Instructions for the task:
When you print the records, keep every line identical to the original.

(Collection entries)
== == ==

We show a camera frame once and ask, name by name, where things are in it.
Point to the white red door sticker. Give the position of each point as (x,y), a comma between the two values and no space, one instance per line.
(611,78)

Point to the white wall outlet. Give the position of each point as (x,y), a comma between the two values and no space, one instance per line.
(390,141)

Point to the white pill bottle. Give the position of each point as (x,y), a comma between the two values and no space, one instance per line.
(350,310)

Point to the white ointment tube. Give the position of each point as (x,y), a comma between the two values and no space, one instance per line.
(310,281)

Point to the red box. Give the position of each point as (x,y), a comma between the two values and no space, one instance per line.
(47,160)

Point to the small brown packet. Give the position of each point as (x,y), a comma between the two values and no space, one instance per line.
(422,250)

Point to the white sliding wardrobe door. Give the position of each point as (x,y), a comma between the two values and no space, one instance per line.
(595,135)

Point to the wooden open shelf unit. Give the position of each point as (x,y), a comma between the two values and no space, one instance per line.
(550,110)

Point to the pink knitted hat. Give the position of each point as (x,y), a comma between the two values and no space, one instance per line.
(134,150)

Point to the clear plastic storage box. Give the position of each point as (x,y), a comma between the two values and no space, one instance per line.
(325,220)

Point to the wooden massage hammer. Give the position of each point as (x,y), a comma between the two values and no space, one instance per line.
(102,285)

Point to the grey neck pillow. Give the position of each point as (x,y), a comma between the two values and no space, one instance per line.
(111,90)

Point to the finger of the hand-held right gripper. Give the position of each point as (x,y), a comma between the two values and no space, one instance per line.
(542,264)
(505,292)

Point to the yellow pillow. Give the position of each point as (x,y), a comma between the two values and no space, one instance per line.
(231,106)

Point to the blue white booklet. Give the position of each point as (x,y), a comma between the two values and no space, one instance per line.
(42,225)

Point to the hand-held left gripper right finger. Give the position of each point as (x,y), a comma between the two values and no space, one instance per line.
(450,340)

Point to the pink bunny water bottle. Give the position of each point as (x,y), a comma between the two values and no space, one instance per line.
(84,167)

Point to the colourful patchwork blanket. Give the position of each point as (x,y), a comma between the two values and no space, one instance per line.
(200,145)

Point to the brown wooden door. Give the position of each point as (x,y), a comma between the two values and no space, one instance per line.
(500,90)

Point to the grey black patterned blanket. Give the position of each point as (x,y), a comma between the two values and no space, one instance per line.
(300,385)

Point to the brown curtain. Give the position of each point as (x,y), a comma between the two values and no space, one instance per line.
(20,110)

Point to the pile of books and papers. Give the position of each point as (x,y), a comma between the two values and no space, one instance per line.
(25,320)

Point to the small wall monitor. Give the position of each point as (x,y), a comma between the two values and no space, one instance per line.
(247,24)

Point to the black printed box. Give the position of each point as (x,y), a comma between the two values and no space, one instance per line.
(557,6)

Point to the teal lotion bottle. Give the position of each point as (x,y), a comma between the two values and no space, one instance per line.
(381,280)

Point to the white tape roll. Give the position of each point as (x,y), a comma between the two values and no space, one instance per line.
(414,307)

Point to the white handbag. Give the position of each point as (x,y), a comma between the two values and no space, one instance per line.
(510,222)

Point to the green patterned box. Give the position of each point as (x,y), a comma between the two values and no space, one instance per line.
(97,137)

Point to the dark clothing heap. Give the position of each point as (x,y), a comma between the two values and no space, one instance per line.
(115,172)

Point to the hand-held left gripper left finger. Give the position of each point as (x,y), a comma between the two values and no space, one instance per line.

== == ==

Reply:
We show a camera frame once and ask, name by name, where things are in it.
Point to the white red door sticker. Give the position of each point as (x,y), a comma between the two values and no space, one instance per line.
(611,78)

Point to the white wall outlet. Give the position of each point as (x,y), a comma between the two values and no space, one instance per line.
(390,141)

Point to the white pill bottle. Give the position of each point as (x,y), a comma between the two values and no space, one instance per line.
(350,310)

Point to the white ointment tube. Give the position of each point as (x,y), a comma between the two values and no space, one instance per line.
(310,281)

Point to the red box. Give the position of each point as (x,y), a comma between the two values and no space, one instance per line.
(47,160)

Point to the small brown packet. Give the position of each point as (x,y), a comma between the two values and no space, one instance per line.
(422,250)

Point to the white sliding wardrobe door. Give the position of each point as (x,y), a comma between the two values and no space, one instance per line.
(595,135)

Point to the wooden open shelf unit. Give the position of each point as (x,y), a comma between the two values and no space, one instance per line.
(550,110)

Point to the pink knitted hat. Give the position of each point as (x,y), a comma between the two values and no space, one instance per line.
(134,150)

Point to the clear plastic storage box. Give the position of each point as (x,y), a comma between the two values and no space, one instance per line.
(325,220)

Point to the wooden massage hammer. Give the position of each point as (x,y), a comma between the two values and no space, one instance per line.
(102,285)

Point to the grey neck pillow. Give the position of each point as (x,y), a comma between the two values and no space, one instance per line.
(111,90)

Point to the finger of the hand-held right gripper. Give the position of each point as (x,y), a comma between the two values and no space, one instance per line.
(542,264)
(505,292)

Point to the yellow pillow. Give the position of each point as (x,y), a comma between the two values and no space, one instance per line.
(231,106)

Point to the blue white booklet. Give the position of each point as (x,y), a comma between the two values and no space, one instance per line.
(42,225)

Point to the hand-held left gripper right finger. Give the position of each point as (x,y), a comma between the two values and no space, one instance per line.
(450,340)

Point to the pink bunny water bottle. Give the position of each point as (x,y), a comma between the two values and no space, one instance per line.
(84,167)

Point to the colourful patchwork blanket. Give the position of each point as (x,y), a comma between the two values and no space, one instance per line.
(200,145)

Point to the brown wooden door. Give the position of each point as (x,y), a comma between the two values and no space, one instance per line.
(500,90)

Point to the grey black patterned blanket. Give the position of each point as (x,y), a comma between the two values and no space, one instance per line.
(300,385)

Point to the brown curtain. Give the position of each point as (x,y), a comma between the two values and no space, one instance per line.
(20,110)

Point to the pile of books and papers. Give the position of each point as (x,y), a comma between the two values and no space, one instance per line.
(25,320)

Point to the small wall monitor. Give the position of each point as (x,y), a comma between the two values and no space, one instance per line.
(247,24)

Point to the black printed box. Give the position of each point as (x,y), a comma between the two values and no space, one instance per line.
(557,6)

Point to the teal lotion bottle. Give the position of each point as (x,y), a comma between the two values and no space, one instance per line.
(381,280)

Point to the white tape roll. Give the position of each point as (x,y), a comma between the two values and no space, one instance per line.
(414,307)

Point to the white handbag. Give the position of each point as (x,y), a comma between the two values and no space, one instance per line.
(510,222)

Point to the green patterned box. Give the position of each point as (x,y), a comma between the two values and no space, one instance per line.
(97,137)

Point to the dark clothing heap. Give the position of each point as (x,y), a comma between the two values and no space, one instance per line.
(115,172)

Point to the hand-held left gripper left finger. Give the position of each point as (x,y), a comma between the two values and no space, one instance per line.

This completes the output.